A mobile app does not have document.cookie. A third-party integration making server-to-server calls does not use cookies at all. Requiring a CSRF cookie-and-header pair from these clients adds friction for no security benefit — CSRF is a browser-specific attack.
Custom header verification
A simpler approach for API endpoints: require a custom header on every state-changing request. Any custom header will do:
// src/csrf.ts — add this alternative
export function requireCustomHeader(request: Request): true | Response {
const header = request.headers.get("x-requested-with");
if (!header) {
return Response.json({ error: "Missing required header" }, { status: 403 });
}
return true;
} Why does this work? A cross-site form submission (the classic CSRF vector) cannot set custom headers. HTML forms can only set the Content-Type header (and only to a few values). An attacker’s <form action="..." method="POST"> cannot include X-Requested-With.
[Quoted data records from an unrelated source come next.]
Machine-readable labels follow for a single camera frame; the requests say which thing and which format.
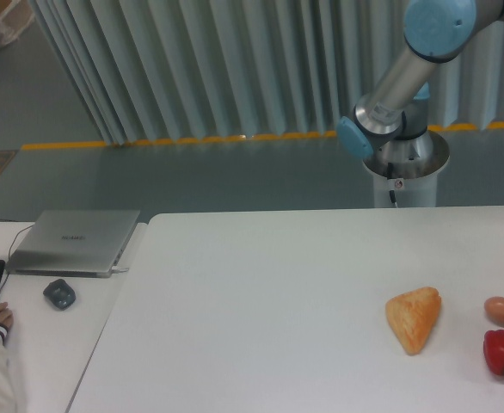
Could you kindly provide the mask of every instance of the bread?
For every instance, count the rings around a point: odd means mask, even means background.
[[[407,354],[421,352],[440,308],[441,297],[432,287],[398,295],[386,303],[388,323]]]

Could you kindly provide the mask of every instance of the silver laptop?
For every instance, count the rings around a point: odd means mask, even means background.
[[[44,211],[6,269],[14,274],[109,277],[139,211]]]

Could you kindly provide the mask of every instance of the bell pepper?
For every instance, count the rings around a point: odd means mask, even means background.
[[[483,354],[489,370],[498,376],[504,376],[504,330],[485,333]]]

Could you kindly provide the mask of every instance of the gray floor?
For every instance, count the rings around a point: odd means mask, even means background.
[[[504,205],[504,130],[445,133],[439,206]],[[99,139],[37,26],[0,51],[0,149]],[[157,213],[372,207],[372,182],[335,139],[21,151],[0,177],[0,218],[44,209]]]

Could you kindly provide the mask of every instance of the egg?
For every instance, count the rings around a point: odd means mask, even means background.
[[[491,297],[485,301],[487,317],[495,324],[504,327],[504,297]]]

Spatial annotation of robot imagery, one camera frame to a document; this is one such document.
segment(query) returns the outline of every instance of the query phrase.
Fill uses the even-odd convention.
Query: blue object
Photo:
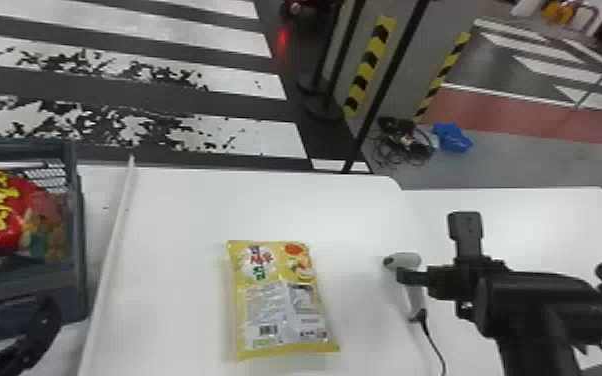
[[[443,150],[465,153],[474,146],[455,123],[436,123],[432,133],[439,136],[439,144]]]

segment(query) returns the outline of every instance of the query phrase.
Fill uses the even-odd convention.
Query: tangled wires
[[[373,159],[380,167],[395,170],[408,163],[420,167],[434,155],[434,146],[429,136],[414,123],[394,118],[378,119],[380,126],[373,141]]]

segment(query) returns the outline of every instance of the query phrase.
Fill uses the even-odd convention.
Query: white countertop
[[[95,277],[124,172],[86,166],[80,172]],[[484,252],[514,270],[596,284],[593,270],[602,261],[596,188],[402,192],[376,176],[140,168],[131,194],[84,376],[438,375],[438,360],[419,328],[404,320],[403,291],[381,261],[409,250],[424,264],[452,262],[446,215],[454,210],[480,211]],[[310,245],[341,352],[235,362],[230,239]],[[428,299],[428,306],[449,375],[502,374],[495,344],[457,319],[451,302]],[[86,330],[86,323],[64,327],[27,374],[76,375]],[[592,349],[579,362],[602,363],[602,353]]]

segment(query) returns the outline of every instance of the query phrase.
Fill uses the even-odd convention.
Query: yellow snack bag
[[[230,241],[228,251],[235,275],[238,360],[338,351],[305,244]]]

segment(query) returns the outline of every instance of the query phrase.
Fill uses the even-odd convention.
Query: wheel
[[[287,17],[296,17],[303,11],[303,4],[296,0],[285,0],[284,7]]]

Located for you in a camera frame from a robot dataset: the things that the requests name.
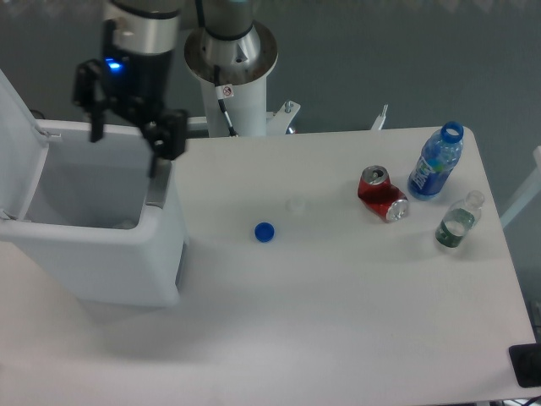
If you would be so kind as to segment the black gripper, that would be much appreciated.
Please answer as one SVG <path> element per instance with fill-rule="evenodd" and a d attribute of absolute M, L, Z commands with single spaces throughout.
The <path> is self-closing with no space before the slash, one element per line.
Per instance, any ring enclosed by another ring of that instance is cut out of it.
<path fill-rule="evenodd" d="M 185 151 L 188 114 L 165 104 L 172 56 L 108 47 L 102 58 L 75 69 L 73 103 L 90 119 L 90 142 L 104 137 L 105 113 L 113 112 L 138 128 L 150 146 L 150 178 L 161 159 L 174 160 Z"/>

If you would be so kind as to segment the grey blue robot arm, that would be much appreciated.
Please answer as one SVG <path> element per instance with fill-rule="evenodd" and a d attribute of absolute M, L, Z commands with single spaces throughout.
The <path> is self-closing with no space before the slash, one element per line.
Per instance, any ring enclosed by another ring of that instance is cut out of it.
<path fill-rule="evenodd" d="M 189 32 L 184 60 L 199 81 L 210 136 L 267 135 L 266 80 L 278 50 L 250 1 L 107 1 L 101 55 L 79 64 L 74 79 L 73 102 L 90 121 L 91 142 L 103 138 L 112 112 L 140 131 L 151 168 L 183 154 L 189 115 L 165 102 L 182 30 Z"/>

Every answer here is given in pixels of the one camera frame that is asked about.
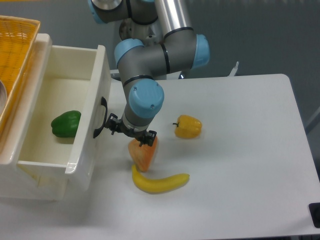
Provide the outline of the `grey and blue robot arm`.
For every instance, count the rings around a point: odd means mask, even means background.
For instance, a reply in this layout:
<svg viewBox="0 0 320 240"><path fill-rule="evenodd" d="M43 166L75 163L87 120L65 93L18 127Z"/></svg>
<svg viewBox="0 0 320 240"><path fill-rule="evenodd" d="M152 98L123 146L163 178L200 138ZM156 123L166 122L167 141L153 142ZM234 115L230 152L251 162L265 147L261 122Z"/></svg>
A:
<svg viewBox="0 0 320 240"><path fill-rule="evenodd" d="M160 111L164 90L155 77L205 66L210 60L206 37L196 34L183 0L90 0L98 23L129 20L156 26L153 44L142 36L123 38L114 49L126 106L122 117L106 114L103 127L152 146L157 133L148 127Z"/></svg>

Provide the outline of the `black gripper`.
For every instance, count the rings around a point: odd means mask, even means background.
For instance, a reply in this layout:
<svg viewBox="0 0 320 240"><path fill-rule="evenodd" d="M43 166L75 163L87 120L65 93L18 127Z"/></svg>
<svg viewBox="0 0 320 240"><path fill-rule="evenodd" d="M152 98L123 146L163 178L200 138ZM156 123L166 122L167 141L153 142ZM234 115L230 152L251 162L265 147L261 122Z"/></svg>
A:
<svg viewBox="0 0 320 240"><path fill-rule="evenodd" d="M111 113L104 124L106 129L111 131L111 135L115 133L124 133L130 138L135 138L139 141L139 147L147 145L152 147L157 136L157 132L153 130L135 131L134 127L125 125L124 119L119 119L117 115Z"/></svg>

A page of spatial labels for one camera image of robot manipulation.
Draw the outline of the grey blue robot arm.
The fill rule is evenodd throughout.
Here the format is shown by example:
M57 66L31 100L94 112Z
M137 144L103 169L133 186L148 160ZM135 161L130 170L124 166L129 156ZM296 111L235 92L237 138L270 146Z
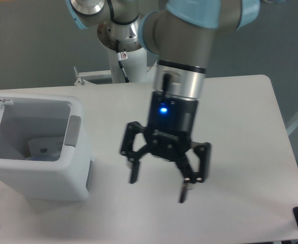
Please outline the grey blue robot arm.
M146 126L126 125L120 147L135 183L146 154L174 162L183 176L179 197L186 200L190 184L208 178L212 146L191 140L214 38L253 22L260 1L167 1L164 10L141 18L138 1L67 1L79 28L107 25L116 52L137 41L157 55L156 75ZM134 25L136 32L118 38L116 26Z

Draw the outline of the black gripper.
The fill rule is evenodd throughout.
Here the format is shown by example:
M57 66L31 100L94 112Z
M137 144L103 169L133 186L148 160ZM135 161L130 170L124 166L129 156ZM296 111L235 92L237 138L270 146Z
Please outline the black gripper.
M147 126L133 121L126 125L120 154L131 165L129 183L138 179L140 159L150 152L162 159L176 162L183 176L179 203L184 203L190 185L204 183L209 176L212 144L194 142L191 146L197 157L197 166L192 168L185 154L190 149L191 132L198 107L198 100L164 96L161 91L154 91ZM133 145L137 134L143 134L147 142L138 151Z

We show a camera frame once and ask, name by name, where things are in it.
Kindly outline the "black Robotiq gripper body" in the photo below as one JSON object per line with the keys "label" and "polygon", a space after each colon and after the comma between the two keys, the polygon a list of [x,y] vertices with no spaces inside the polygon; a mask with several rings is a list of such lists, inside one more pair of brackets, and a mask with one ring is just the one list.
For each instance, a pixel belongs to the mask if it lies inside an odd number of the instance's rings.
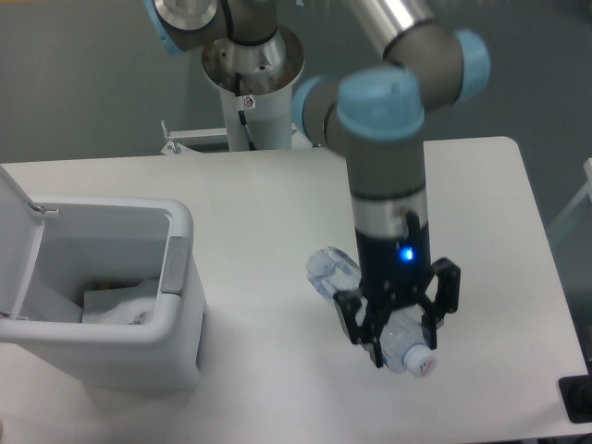
{"label": "black Robotiq gripper body", "polygon": [[429,230],[421,228],[413,242],[378,239],[355,232],[361,268],[360,291],[366,299],[363,322],[384,322],[392,311],[418,305],[432,316],[426,288],[434,276]]}

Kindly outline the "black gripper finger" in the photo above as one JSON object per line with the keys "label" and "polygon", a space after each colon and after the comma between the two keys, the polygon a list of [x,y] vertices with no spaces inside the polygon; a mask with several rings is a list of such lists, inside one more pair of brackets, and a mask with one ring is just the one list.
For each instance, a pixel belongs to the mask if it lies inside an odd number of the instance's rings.
{"label": "black gripper finger", "polygon": [[[435,299],[431,301],[427,288],[433,279],[438,281]],[[446,314],[454,314],[459,307],[461,269],[449,258],[443,257],[433,263],[420,286],[418,304],[423,312],[421,324],[424,339],[430,350],[438,346],[438,328],[443,324]]]}
{"label": "black gripper finger", "polygon": [[392,313],[390,302],[369,302],[360,290],[340,290],[333,296],[340,325],[351,344],[368,352],[376,368],[384,366],[380,338]]}

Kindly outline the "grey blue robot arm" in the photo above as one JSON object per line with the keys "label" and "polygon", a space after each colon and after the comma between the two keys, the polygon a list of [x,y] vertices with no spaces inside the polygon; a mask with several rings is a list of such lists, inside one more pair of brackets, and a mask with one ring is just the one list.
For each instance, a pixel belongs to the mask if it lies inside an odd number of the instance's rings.
{"label": "grey blue robot arm", "polygon": [[302,43],[273,1],[149,1],[168,52],[202,52],[228,148],[288,148],[294,131],[346,162],[361,280],[333,290],[342,328],[374,365],[416,370],[456,312],[461,272],[430,257],[422,127],[479,94],[490,58],[469,30],[449,31],[426,1],[351,1],[381,63],[341,80],[300,81]]}

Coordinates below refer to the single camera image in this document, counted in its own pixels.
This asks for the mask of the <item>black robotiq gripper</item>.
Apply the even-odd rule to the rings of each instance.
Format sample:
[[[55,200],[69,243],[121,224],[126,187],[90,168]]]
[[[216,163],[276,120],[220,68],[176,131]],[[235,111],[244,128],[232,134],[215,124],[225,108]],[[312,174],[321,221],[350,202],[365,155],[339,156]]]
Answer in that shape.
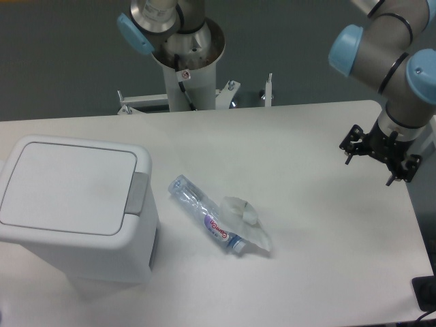
[[[346,165],[354,156],[365,155],[370,155],[386,164],[391,172],[386,186],[390,186],[394,181],[411,182],[418,171],[422,157],[408,155],[406,158],[406,152],[411,145],[412,141],[399,140],[399,134],[396,131],[386,135],[376,122],[368,134],[364,133],[359,125],[353,125],[340,143],[339,148],[347,156]]]

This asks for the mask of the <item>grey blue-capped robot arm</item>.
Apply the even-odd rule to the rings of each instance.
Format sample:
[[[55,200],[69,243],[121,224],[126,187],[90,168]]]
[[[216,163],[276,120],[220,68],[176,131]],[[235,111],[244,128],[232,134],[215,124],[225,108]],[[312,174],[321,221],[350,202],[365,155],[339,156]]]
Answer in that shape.
[[[336,38],[329,64],[387,100],[371,131],[355,125],[340,143],[349,157],[369,156],[385,164],[392,181],[410,182],[421,156],[409,152],[435,115],[435,51],[408,54],[435,20],[434,1],[357,1],[368,27],[350,25]],[[138,53],[161,65],[172,111],[228,109],[239,88],[216,88],[223,31],[206,17],[203,1],[132,1],[117,26]]]

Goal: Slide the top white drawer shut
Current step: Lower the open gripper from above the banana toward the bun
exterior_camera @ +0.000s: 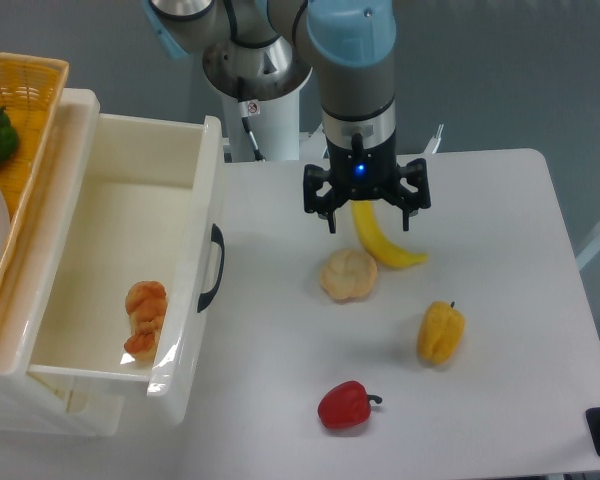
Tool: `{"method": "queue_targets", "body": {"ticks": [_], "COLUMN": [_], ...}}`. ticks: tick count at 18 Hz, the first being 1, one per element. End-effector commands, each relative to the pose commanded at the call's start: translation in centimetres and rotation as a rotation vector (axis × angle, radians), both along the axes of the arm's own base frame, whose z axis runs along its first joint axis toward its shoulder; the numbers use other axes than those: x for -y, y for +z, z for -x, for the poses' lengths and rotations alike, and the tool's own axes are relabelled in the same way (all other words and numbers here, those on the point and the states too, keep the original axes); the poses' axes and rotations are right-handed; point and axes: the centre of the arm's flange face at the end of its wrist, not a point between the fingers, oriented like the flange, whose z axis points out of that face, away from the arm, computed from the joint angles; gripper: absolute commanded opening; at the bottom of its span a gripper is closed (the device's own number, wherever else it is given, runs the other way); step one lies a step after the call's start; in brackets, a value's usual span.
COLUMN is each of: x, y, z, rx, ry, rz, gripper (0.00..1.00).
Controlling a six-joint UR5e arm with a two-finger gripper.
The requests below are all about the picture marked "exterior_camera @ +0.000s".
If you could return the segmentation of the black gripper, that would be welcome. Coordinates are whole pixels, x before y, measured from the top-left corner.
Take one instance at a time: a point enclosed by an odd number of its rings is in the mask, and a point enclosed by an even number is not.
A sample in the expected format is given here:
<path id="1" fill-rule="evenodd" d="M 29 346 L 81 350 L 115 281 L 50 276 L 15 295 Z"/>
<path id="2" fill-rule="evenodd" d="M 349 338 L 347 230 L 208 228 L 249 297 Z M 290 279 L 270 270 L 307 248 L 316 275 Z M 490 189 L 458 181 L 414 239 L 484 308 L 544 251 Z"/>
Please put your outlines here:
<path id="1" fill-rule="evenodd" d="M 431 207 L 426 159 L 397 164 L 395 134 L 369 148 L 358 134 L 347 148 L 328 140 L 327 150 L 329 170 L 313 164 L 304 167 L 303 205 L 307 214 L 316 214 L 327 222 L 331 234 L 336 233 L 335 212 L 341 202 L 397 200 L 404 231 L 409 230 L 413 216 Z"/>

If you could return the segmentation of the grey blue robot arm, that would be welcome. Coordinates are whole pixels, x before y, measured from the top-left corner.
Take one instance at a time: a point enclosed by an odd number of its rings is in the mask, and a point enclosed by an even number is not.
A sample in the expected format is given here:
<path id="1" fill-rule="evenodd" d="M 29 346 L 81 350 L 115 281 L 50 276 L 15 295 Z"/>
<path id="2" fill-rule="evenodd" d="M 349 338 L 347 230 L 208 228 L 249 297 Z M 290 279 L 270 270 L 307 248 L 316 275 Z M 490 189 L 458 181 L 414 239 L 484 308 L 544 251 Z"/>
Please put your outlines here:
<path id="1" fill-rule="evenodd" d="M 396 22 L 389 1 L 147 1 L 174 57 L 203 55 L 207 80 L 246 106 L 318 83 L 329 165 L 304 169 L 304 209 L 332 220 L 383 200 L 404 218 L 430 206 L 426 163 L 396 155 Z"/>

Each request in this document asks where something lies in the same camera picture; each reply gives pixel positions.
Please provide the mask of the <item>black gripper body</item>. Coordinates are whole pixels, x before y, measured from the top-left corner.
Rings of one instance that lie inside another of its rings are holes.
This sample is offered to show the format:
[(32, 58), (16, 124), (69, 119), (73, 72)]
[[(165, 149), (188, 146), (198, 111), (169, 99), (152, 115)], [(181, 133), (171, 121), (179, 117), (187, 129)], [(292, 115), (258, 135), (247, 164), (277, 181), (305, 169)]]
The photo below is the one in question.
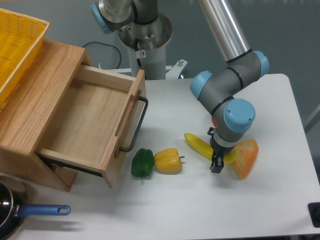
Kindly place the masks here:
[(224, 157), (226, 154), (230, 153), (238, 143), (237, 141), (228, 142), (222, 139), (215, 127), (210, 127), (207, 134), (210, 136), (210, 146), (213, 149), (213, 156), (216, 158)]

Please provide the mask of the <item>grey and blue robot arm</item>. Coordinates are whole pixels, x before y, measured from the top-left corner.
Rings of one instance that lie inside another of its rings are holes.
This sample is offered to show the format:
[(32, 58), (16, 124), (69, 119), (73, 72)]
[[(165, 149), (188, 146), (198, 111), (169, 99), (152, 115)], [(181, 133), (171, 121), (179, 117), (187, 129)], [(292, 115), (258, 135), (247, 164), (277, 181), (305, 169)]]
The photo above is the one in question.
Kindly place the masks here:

A cross-site fetch request can set custom headers, but it triggers a CORS preflight (an OPTIONS request). If your server does not respond to the preflight with the right CORS headers allowing the attacker’s origin, the browser blocks the request.
So requiring any custom header is enough to block CSRF from cross-site forms, and CORS blocks cross-site fetch requests with custom headers.
When to use which approach
Double-submit cookie (previous lesson): Use when your browser frontend uses cookie-based sessions and you want explicit CSRF protection on top of SameSite=Lax. This is the belt-and-suspenders approach.
Custom header verification (this lesson): Use when your API serves a mix of browser and non-browser clients. The browser clients include the header from their JavaScript. Non-browser clients include it naturally (any HTTP client can set custom headers). No cookies involved.
Neither (token-based auth only): If all your clients use the Authorization: Bearer header and none use cookies, CSRF is not a concern. The browser does not attach the Authorization header automatically.
Choosing your strategy
For the app we are building (session-based auth for browsers, token-based auth for APIs), a practical approach is:
function csrfProtection(request: Request): true | Response {
// Token-based auth: no CSRF needed
if (request.headers.has("authorization")) {
return true;
}
// Cookie-based auth: require CSRF protection
return requireCsrf(request);
} If the request includes an Authorization header, it is using token-based auth and CSRF protection is unnecessary. If it uses cookies (no Authorization header), require the CSRF token.
This lets both client types work without compromising security.
Use it in handlers
route.post("/users", {
resolve: async (c) => {
const csrf = csrfProtection(c.request);
if (csrf instanceof Response) return csrf;
// Now do the auth check (session or token)
// ...
},
}); Exercises
Exercise 1: Make a POST request with curl that includes X-Requested-With: XMLHttpRequest and verify it passes the custom header check. Then make the same request without the header and verify it fails with 403.
Exercise 2: Implement the combined csrfProtection function. Test it with a cookie-based session (should require CSRF token) and with a Bearer token (should pass without CSRF token).
Why can't an HTML form set custom headers like X-Requested-With?